En plus des 3.000 dollars (2.650 euros) qu’il gagne en convoyant ses passagers, ses ventes de bijoux lui rapportent environ 18.000 dollars par mois (15.900 euros). Avec cet argent, il a acheté trois autres voitures et embauché six nouveaux chauffeurs, qui sont chargés eux aussi de promouvoir ses produits, comme des représentants de commerce embarqués.

La discipline de l’économie de l’attention considère que le temps du consommateur est une ressource rare dans un environnement saturé de sollicitations. Or quoi de mieux que de disposer du temps et de l’attention d’un potentiel acheteur littéralement bloqué dans la boutique?
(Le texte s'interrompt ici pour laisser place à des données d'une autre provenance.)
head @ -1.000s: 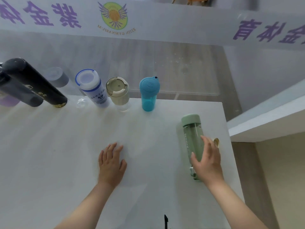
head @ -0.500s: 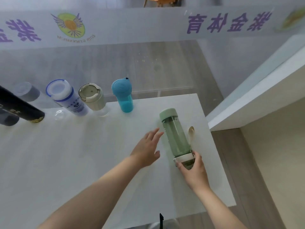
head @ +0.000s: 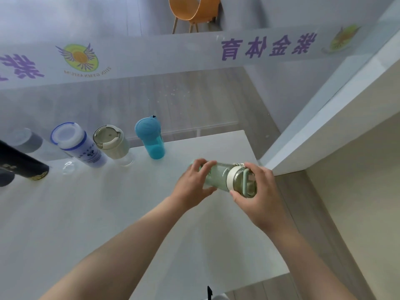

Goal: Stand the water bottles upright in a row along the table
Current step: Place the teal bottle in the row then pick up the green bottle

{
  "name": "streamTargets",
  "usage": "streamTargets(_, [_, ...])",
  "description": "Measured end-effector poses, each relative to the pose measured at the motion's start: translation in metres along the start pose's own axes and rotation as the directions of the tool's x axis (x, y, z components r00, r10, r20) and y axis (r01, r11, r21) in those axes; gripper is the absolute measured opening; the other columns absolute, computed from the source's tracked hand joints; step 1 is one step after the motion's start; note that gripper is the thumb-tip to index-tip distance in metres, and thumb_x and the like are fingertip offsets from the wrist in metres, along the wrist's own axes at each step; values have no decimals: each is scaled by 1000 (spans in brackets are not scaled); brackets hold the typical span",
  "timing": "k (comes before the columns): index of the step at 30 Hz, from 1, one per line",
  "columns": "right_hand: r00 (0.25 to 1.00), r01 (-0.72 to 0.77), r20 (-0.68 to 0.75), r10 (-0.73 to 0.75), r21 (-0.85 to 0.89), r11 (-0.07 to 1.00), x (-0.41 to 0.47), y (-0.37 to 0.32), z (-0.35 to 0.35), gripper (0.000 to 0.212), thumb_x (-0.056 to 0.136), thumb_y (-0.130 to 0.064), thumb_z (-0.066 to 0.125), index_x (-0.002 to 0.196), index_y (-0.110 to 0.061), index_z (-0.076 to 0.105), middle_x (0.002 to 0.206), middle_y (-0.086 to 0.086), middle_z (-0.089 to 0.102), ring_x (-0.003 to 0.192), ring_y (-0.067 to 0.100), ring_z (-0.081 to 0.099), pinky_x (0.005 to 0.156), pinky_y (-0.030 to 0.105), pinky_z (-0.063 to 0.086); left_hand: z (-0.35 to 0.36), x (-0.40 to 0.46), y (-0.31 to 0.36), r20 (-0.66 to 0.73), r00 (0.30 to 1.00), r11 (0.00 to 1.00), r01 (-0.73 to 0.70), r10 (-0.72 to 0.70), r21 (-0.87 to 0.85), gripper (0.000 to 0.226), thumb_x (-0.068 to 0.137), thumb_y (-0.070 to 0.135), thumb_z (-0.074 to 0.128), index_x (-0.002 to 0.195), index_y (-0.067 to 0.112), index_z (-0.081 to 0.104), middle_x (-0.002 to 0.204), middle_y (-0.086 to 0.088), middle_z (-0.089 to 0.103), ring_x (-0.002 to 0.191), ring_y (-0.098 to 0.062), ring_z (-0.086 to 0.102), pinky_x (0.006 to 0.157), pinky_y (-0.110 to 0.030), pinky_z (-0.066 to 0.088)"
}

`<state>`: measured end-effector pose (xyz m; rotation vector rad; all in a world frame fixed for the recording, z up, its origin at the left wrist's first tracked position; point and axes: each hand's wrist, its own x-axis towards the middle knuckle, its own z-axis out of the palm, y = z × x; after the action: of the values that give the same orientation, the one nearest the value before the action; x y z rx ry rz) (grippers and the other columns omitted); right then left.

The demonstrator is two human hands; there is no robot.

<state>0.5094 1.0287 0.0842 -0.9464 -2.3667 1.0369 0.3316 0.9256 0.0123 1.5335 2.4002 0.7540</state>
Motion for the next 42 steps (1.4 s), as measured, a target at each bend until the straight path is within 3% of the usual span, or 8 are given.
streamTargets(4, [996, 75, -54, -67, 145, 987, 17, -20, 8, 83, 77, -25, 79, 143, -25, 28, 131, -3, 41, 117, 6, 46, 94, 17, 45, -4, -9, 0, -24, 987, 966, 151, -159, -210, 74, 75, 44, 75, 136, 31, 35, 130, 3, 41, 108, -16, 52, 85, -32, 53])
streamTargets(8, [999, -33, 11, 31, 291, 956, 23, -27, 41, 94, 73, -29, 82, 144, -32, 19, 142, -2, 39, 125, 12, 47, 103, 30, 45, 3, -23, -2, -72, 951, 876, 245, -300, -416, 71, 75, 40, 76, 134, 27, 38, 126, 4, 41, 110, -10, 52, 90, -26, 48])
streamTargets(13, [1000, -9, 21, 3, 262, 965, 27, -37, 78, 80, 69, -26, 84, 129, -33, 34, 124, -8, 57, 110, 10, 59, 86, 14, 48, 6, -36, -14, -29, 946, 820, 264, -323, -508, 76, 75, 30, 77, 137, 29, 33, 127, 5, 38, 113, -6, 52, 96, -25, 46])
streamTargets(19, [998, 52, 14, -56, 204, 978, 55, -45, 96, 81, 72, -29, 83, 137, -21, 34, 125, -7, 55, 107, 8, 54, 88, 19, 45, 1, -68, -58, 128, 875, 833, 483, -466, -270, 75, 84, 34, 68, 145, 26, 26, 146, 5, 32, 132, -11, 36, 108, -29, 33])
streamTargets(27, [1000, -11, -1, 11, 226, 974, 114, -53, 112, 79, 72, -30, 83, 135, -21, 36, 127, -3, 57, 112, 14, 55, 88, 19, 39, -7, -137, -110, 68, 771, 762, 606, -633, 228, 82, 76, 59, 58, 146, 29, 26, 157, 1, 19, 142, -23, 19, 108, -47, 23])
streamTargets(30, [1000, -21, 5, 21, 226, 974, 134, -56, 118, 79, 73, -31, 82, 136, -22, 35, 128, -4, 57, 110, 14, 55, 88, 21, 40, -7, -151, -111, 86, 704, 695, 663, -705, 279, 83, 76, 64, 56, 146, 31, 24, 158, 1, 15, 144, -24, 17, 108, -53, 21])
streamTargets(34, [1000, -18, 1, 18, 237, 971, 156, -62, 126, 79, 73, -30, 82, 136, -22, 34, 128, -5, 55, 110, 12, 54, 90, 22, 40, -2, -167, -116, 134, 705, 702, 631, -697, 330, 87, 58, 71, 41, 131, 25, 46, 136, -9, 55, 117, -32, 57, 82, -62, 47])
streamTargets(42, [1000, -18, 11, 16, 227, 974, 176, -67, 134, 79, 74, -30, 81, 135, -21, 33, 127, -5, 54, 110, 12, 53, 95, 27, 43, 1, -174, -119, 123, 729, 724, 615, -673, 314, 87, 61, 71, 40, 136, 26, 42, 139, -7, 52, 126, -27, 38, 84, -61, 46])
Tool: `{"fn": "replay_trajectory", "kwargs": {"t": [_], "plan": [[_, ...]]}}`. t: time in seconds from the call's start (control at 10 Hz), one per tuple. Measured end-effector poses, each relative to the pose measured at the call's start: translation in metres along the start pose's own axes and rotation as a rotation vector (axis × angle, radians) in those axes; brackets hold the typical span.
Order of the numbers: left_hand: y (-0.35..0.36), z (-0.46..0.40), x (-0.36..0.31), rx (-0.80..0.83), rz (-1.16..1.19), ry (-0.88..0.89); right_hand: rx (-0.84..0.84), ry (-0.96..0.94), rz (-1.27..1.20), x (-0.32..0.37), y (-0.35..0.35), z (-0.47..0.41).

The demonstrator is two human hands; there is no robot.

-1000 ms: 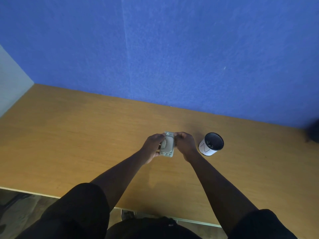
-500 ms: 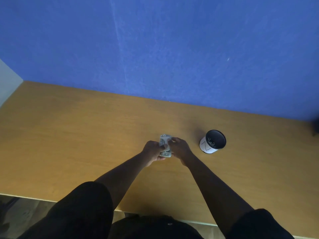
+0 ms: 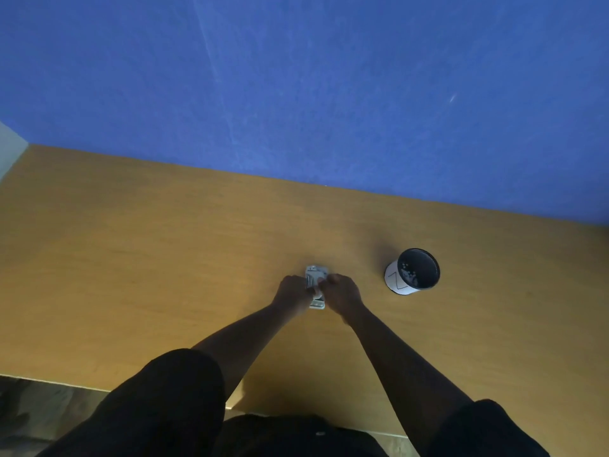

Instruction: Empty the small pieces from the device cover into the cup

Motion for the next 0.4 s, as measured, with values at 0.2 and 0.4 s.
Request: {"fn": "replay_trajectory", "kwargs": {"t": [0.2,0.4], "plan": [[0.0023,0.0032,0.0030,-0.026,0.105,-0.063,-0.037,-0.039,0.080,-0.0037,0.0017,-0.0011],[-0.0019,0.0108,-0.0026,-0.045,-0.012,-0.001,-0.033,-0.044,0.093,-0.0004,-0.0077,0.0032]]}}
Point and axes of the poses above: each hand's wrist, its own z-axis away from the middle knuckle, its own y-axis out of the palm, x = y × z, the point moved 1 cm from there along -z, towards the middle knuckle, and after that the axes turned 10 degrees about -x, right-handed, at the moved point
Dans un contexte où le modèle d'Uber bouleverse le secteur des taxis, et où ses relations avec les médias se sont dégradées, l'histoire permet de présenter l'activité des chauffeurs de l'entreprise sous un jour flatteur. Tout comme l’étude d’Uber selon laquelle les chauffeurs Uber sont satisfaits de la flexibilité de leurs temps de travail et de leur rémunération, dont nous vous parlions fin janvier, le reportage de Forbes a été réalisé par un employé de Google, bien qu’il affirme n’avoir aucune implication dans Google Ventures, société qui investit dans Uber… 

Cette histoire illustre également une tendance qui pourrait se généraliser, celle d’une situation de multi-emploi, exercés par ceux qu'on appelle parfois des «slasheurs» dans la mesure où ces individus on un emploi «slash» («/») un autre, en général le premier jugé alimentaire et le second étant une vocation. Cette multiactivité va de pair avec plusieurs statuts, comme le cumul d'un salaire et d'une activité d'indépendant ou d'entrepreneur.